Lockdown and ‘looking after the grandmas’ may have kept the Rage Against the Machine guitarist away from recent protests – but he refuses to be silenced
Tom Morello has made more than 20 albums, as a founding member of Rage Against the Machine – the political rap-rock band who have sold 16m records, and whose 1992 track Killing in the Name has become a perennial protest anthem – and of the bands Audioslave and Prophets of Rage. He also plays solo under the name the Nightwatchman, and has toured with Bruce Springsteen’s E Street Band. His unique approach to the guitar, which he has self-deprecatingly described as “making R2-D2 noises”, has led to him regularly being voted as one of the greatest guitar players of all time.
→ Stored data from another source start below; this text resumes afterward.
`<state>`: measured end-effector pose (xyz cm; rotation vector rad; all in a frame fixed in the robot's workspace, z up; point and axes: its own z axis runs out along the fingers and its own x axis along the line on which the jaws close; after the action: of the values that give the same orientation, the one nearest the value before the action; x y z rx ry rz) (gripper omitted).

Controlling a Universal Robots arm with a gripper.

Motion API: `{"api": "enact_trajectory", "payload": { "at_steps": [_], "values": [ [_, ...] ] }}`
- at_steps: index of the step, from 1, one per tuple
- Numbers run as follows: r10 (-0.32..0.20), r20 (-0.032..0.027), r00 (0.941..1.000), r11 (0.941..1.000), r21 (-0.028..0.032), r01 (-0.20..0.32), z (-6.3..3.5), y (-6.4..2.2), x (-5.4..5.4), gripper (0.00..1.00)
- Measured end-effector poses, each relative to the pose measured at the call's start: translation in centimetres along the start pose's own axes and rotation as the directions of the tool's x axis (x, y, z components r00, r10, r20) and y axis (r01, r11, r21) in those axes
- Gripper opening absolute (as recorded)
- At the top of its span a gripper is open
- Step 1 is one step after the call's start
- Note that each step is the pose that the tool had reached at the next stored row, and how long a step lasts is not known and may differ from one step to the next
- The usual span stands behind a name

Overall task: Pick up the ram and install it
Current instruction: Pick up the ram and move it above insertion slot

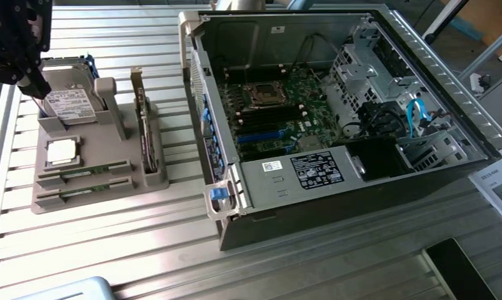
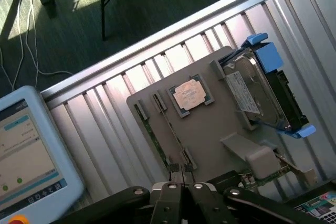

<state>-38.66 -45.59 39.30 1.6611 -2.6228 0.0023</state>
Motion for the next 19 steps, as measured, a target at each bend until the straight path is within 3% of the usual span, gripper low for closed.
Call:
{"api": "enact_trajectory", "payload": {
  "at_steps": [6, 10, 19],
  "values": [
    [-0.086, -0.0017, 0.9963, 0.9963, 0.0027, 0.086, 0.0, -0.01, 0.01, 0.11],
    [-0.14, -0.0029, 0.9901, 0.9901, 0.0043, 0.14, 0.0, -0.01, 0.02, 0.11],
    [-0.295, -0.0069, 0.9556, 0.9555, 0.0086, 0.295, 0.0, -0.01, 0.03, 0.11]
  ]
}}
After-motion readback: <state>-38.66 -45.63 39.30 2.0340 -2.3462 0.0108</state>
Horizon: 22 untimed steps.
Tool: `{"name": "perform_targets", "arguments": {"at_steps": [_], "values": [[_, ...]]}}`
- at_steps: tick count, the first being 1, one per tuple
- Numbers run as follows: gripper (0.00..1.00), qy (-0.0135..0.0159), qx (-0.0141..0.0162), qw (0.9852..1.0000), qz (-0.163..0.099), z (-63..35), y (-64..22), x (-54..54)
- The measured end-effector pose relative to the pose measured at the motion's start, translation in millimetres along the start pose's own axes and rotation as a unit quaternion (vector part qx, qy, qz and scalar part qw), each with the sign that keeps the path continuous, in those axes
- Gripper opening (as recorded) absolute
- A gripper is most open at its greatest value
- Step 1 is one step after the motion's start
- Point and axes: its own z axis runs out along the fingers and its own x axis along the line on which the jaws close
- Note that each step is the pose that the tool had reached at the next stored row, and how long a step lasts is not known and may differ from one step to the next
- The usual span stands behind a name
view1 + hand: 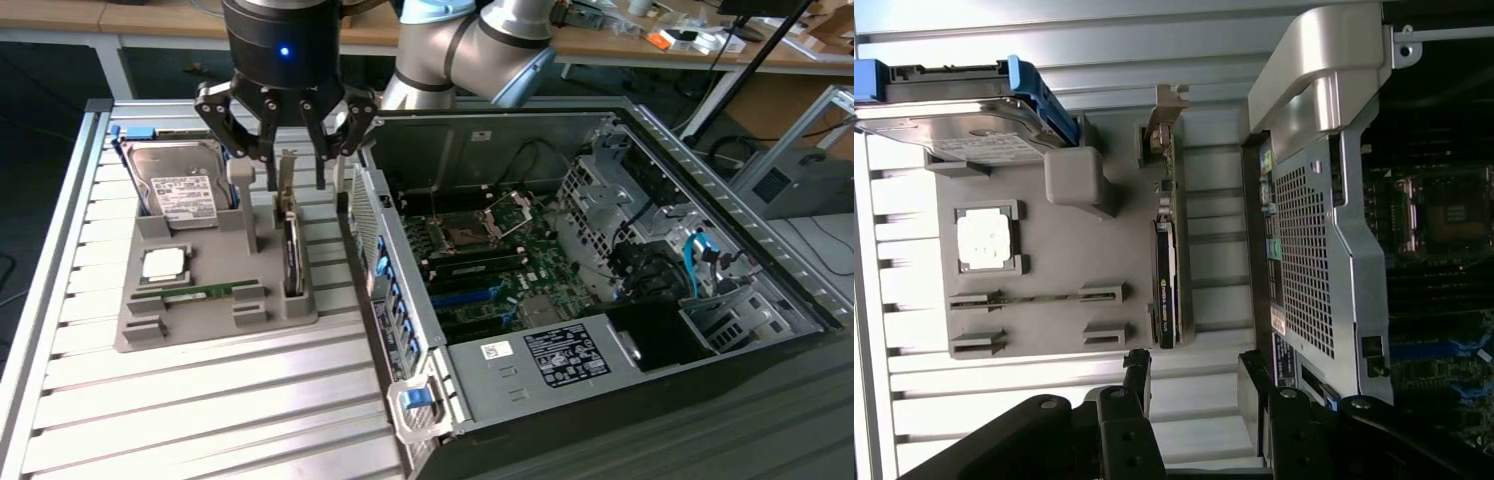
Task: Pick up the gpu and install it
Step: 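Pick up the gpu and move the gpu toward the slot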
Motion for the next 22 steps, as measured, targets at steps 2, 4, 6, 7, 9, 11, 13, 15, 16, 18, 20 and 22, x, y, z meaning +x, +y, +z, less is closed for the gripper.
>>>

His latest album, The Atlas Underground Fire (released on 15 October), features a series of collaborations recorded in lockdown – with Springsteen, Eddie Vedder, Damian Marley and Bring Me the Horizon, among others. He is a celebrated “nonsectarian socialist” political activist, famed for performing at demonstrations – he played at Occupy events across the US and Europe – and a co-founder of the nonprofit “social justice” organisation Axis of Justice.
You recorded your new album in lockdown. Did the pandemic also mean you missed out on the ongoing protests in the US?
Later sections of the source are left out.